The range of pure aspirin melting point is 138-140°C, and the range of melting point of the starting material for salicylic acid is 158-161°C. If your crude sample includes impurities, the product's number of melting points will be smaller than the range of pure aspirin. Your range of melting point may also exceed 2 degrees.
The moles of the acetylsalicylic acid present can get its estimate from the titration of your sample, provided that your crude sample does not contain a large amount of acid impurity.

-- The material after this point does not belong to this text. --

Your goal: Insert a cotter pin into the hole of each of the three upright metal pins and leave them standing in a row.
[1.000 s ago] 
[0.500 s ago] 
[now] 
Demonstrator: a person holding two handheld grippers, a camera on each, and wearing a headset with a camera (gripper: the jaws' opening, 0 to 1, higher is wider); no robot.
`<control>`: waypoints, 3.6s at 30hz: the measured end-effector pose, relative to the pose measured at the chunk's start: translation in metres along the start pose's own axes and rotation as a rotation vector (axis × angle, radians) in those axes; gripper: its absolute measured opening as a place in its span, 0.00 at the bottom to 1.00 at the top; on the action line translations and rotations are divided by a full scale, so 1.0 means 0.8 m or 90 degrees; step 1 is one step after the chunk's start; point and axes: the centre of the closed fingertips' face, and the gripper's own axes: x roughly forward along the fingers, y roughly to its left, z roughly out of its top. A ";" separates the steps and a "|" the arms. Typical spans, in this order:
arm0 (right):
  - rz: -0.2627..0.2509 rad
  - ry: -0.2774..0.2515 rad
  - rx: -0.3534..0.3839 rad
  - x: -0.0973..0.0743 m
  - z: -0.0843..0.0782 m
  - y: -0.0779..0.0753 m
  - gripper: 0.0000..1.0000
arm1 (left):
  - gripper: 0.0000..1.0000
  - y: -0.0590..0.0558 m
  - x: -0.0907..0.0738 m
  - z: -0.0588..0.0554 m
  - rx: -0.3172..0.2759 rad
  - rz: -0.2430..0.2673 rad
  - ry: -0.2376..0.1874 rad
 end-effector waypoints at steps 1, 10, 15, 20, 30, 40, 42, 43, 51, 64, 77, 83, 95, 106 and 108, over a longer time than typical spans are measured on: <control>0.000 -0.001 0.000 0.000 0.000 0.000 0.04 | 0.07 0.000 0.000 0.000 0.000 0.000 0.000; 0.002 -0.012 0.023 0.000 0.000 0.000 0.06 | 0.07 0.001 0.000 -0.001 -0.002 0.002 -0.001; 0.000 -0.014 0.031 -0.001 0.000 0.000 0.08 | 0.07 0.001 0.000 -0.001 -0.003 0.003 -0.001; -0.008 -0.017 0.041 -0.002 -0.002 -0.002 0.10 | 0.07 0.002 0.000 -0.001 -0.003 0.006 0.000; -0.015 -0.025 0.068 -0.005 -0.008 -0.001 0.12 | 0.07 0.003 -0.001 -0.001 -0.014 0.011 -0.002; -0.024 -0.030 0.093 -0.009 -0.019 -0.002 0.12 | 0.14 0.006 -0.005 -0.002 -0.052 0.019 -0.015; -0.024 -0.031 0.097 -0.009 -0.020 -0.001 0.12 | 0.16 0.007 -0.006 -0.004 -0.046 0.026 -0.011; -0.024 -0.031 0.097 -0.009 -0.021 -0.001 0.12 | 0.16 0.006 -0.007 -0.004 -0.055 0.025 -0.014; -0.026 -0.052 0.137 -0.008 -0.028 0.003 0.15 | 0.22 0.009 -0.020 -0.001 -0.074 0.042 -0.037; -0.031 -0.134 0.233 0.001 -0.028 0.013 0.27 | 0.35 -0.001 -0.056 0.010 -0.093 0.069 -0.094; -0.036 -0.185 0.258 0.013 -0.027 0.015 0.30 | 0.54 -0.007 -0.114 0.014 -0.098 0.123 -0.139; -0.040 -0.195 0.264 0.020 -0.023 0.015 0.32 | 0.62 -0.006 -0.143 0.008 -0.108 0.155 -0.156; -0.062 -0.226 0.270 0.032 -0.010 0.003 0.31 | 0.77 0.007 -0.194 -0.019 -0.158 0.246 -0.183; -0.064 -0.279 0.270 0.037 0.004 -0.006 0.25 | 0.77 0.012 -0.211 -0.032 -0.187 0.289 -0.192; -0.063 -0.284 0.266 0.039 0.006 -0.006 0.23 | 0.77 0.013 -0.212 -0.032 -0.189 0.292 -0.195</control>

Aspirin's spectroscopic analysis may require iron (III) complexing to the deprotonated shape of salicylic acid (salicylate ion) to provide a purple solution. Only salicylate ion is the single acid that complexes to iron(III). Your aspirin product will be compared with a standard 0.15% ferricsalicylate solution as well as a commercial aspirin tablet. Aspirin can decompose (hydrolysis) into acetic acid and salicylic acid in the existence of moisture. This reaction is the inverse of the synthesis reaction. In an aspirin sample, the optimum allowable quantity of free salicylic acid is 0.15%.
The phenol group's oxygen atom instigates a nucleophilic attack on carbon in the acetic anhydride's carbonyl bond. As a result, the phenol group's oxygen charges positively and the electrons in the acetic anhydride forming the carbonyl bond are driven on to the bond's oxygen and therefore become negative. In the phenol group, the relationship between oxygen and hydrogen cuts, where the oxygen carries both electrons and stabilizes. The proton expels from the formation, and then the carbonyl bond reforms as the oxygen delocalize the electrons it acquired and becomes stable.

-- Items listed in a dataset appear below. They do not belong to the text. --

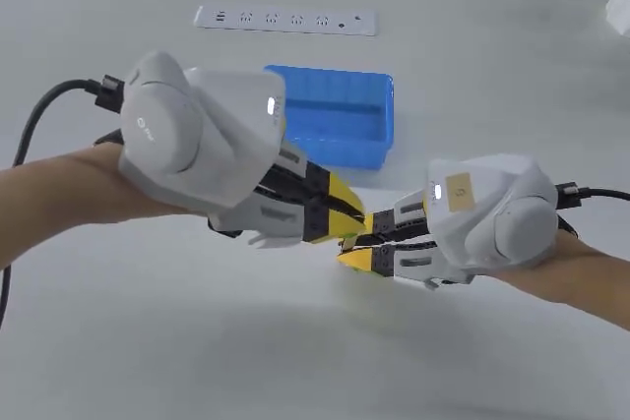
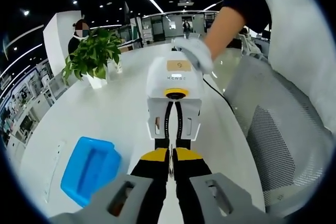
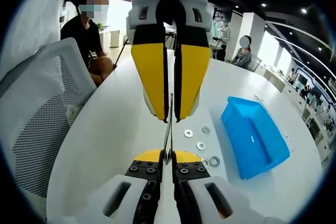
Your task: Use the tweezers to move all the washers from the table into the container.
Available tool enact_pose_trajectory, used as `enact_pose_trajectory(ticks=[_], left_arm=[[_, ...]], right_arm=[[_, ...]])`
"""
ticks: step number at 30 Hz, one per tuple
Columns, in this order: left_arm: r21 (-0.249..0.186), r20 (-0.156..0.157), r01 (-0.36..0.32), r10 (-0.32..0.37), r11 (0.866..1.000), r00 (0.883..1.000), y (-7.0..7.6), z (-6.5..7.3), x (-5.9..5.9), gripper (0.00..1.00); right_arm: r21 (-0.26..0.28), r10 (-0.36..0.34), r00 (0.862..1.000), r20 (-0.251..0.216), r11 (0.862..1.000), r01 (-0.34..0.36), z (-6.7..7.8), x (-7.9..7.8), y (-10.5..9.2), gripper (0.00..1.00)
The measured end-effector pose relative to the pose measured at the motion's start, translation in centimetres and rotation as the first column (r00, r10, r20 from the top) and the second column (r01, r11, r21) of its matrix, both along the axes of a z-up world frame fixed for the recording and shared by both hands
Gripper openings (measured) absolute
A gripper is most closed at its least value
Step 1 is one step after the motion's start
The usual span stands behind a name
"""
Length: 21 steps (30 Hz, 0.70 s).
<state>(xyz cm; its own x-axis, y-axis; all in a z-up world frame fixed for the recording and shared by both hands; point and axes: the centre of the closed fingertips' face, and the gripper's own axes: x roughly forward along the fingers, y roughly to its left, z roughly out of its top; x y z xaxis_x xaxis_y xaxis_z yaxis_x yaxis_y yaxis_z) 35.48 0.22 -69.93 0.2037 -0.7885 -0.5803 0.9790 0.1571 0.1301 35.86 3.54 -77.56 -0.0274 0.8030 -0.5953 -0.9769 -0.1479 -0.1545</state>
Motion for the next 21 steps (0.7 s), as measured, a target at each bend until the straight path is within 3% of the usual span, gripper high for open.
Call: enact_pose_trajectory(ticks=[1,11,12,16,21], left_arm=[[0.007,0.011,0.003,-0.003,1.0,1.0,0.05,-0.11,0.0,0.05],[0.005,0.013,-0.006,0.006,1.0,1.0,-0.07,-0.06,0.05,0.04],[0.001,0.003,-0.009,0.009,1.0,1.0,-0.02,-0.08,0.0,0.04],[0.002,0.015,-0.005,0.005,1.0,1.0,0.13,-0.03,0.12,0.04],[-0.02,0.005,-0.037,0.037,0.999,0.999,0.39,0.4,0.62,0.04]], right_arm=[[0.0,-0.002,1.0,-0.002,1.0,0.002,0.0,0.01,0.01,0.07],[0.001,-0.003,1.0,0.004,1.0,0.003,0.0,-0.06,0.12,0.08],[0.001,-0.008,1.0,0.006,1.0,0.008,0.02,0.0,0.13,0.08],[-0.01,-0.025,0.999,0.024,1.0,0.025,0.11,0.18,0.22,0.11],[-0.002,-0.065,0.997,0.031,0.998,0.066,0.35,0.72,0.07,0.16]])
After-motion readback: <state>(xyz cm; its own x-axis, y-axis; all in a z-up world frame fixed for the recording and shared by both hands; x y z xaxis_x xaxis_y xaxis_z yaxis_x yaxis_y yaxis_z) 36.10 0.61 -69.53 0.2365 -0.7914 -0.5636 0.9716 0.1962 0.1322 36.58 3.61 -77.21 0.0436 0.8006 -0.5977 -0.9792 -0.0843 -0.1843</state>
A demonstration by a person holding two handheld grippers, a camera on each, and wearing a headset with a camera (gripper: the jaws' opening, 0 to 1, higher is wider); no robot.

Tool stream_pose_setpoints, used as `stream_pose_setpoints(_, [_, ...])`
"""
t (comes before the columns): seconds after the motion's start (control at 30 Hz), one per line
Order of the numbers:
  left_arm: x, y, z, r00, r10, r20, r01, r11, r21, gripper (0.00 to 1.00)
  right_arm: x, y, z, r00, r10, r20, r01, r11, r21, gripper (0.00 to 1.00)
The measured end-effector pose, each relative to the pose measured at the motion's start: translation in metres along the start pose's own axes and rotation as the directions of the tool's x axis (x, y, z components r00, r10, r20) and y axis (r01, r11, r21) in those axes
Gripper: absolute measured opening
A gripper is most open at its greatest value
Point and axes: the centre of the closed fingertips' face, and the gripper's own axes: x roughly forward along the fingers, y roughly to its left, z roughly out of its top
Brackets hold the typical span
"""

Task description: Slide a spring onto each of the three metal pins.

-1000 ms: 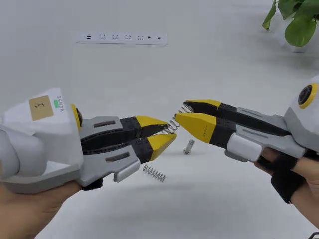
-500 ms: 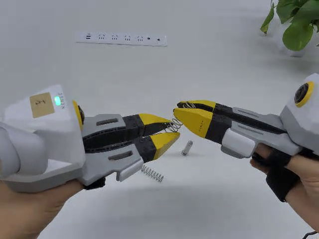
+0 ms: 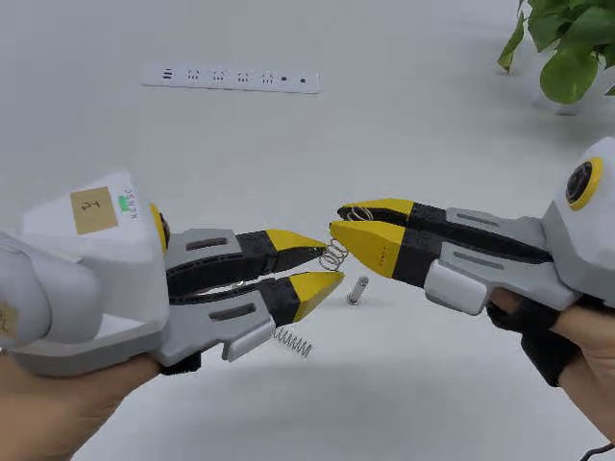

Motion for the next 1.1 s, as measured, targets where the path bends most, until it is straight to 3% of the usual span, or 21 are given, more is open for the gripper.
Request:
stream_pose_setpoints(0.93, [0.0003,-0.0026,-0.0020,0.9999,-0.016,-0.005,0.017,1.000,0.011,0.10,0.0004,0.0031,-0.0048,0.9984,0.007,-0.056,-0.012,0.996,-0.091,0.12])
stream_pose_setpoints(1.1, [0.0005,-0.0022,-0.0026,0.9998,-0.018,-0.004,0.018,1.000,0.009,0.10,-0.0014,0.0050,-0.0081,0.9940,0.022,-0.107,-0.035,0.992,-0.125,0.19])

The purification process is relatively simple and is carried out through the cold and hot filtering process.
The impure acetylsalicylic acid crystals should be added with distilled water. Using acetylsalicylic acid properties and being soluble in hot water and insoluble in cold, insoluble impurities can be eliminated by heating the combination of acetylsalicylic acid crystals to the stage where the acetylsalicylic acid crystals dissolve in the solution. It is then necessary to filter this hot solution into a clean beaker. The filter paper trapped any insoluble impurities, but the soluble acetylsalicylic acid passes. It is then required to put the hot filtered mixture inside ice water to recrystallize it. When cold, the mixture can be filtered again with a Hirsch funnel, a sidearm flash, a vacuum pump, and a filter paper. As the acetylsalicylic acid is crystalline, the filter paper should stop it and eliminate any soluble impurities. It is easy to wash and dry what is left in the filter paper with distilled water. The dried crystals should be a pure form of acetylsalicylic acid or aspirin, given that the synthesizing process has been completed.